Only a single number is expected: how many lines of the data hold the word "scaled".

##### Input data

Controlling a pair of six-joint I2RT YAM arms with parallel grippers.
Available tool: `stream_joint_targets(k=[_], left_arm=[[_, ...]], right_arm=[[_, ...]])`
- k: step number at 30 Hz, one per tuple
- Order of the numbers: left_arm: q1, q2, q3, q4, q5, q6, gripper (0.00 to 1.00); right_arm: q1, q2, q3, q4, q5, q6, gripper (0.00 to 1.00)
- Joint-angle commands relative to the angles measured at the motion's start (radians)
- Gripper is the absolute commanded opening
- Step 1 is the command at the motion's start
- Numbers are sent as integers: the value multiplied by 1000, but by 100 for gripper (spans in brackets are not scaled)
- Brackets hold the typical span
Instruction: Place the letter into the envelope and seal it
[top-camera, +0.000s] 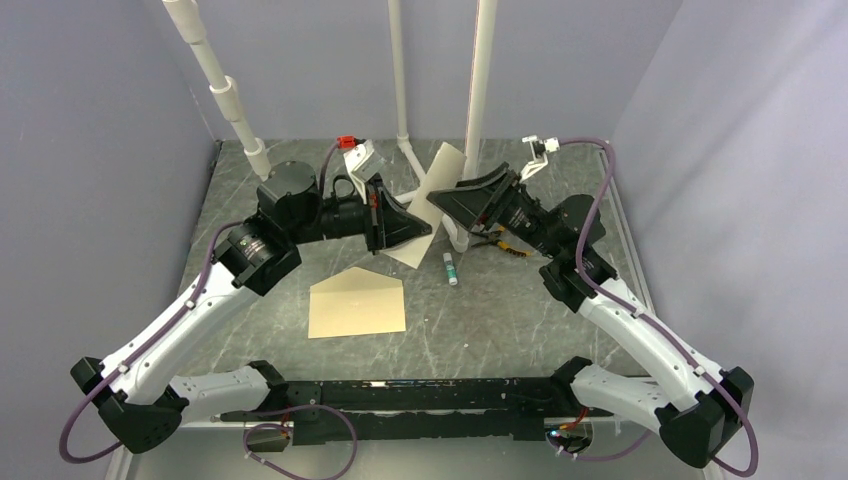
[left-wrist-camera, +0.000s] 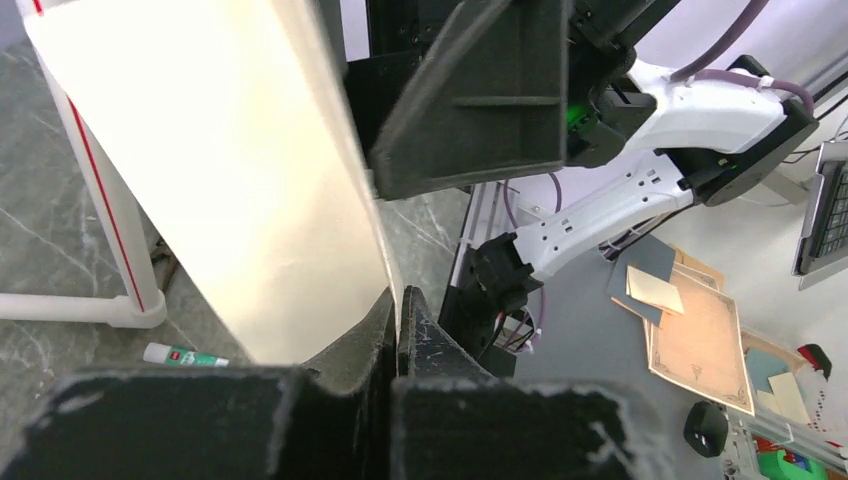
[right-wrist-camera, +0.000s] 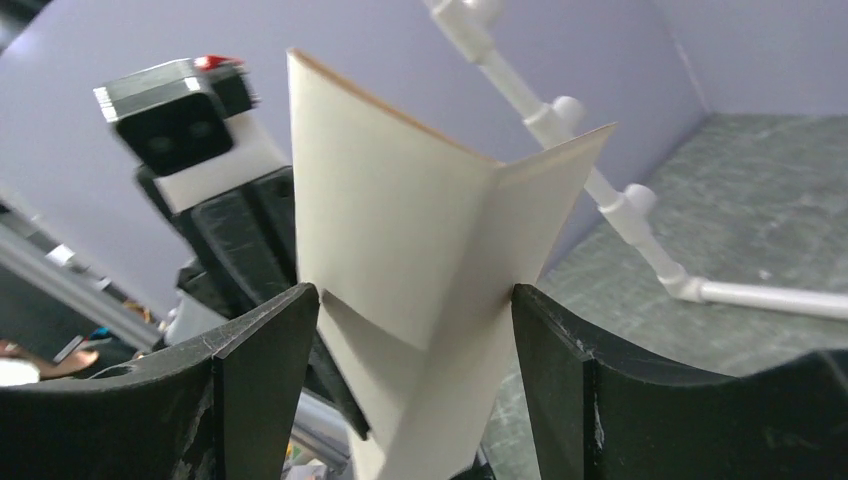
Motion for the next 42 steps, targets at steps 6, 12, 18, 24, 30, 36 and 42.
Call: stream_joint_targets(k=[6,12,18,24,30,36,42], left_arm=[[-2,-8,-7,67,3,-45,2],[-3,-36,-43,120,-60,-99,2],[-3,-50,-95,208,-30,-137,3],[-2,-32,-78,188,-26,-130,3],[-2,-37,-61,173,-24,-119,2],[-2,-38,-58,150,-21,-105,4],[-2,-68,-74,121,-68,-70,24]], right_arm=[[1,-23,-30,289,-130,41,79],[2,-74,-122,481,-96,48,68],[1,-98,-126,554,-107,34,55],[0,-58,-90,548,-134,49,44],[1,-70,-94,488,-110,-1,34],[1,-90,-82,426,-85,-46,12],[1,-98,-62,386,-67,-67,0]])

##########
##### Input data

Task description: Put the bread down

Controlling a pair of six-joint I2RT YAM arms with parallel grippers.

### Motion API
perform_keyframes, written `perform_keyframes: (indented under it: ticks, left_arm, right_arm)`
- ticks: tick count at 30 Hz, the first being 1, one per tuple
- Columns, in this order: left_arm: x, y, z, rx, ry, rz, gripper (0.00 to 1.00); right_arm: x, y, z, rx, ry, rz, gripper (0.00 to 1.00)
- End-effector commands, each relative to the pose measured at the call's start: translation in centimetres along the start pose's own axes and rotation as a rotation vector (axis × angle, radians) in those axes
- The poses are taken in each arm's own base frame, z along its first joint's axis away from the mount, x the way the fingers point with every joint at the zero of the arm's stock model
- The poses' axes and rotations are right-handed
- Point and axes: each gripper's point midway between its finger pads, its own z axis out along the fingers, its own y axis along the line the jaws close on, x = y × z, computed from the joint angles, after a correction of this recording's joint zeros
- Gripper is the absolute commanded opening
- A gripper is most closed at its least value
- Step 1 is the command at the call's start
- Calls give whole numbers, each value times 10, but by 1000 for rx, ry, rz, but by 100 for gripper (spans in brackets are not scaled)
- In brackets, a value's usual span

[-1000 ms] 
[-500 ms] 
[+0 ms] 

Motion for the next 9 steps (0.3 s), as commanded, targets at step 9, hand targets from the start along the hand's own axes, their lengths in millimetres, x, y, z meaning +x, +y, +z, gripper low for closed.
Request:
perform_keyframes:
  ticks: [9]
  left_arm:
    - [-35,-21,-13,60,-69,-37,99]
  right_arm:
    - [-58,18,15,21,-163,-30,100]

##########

Solved problem
2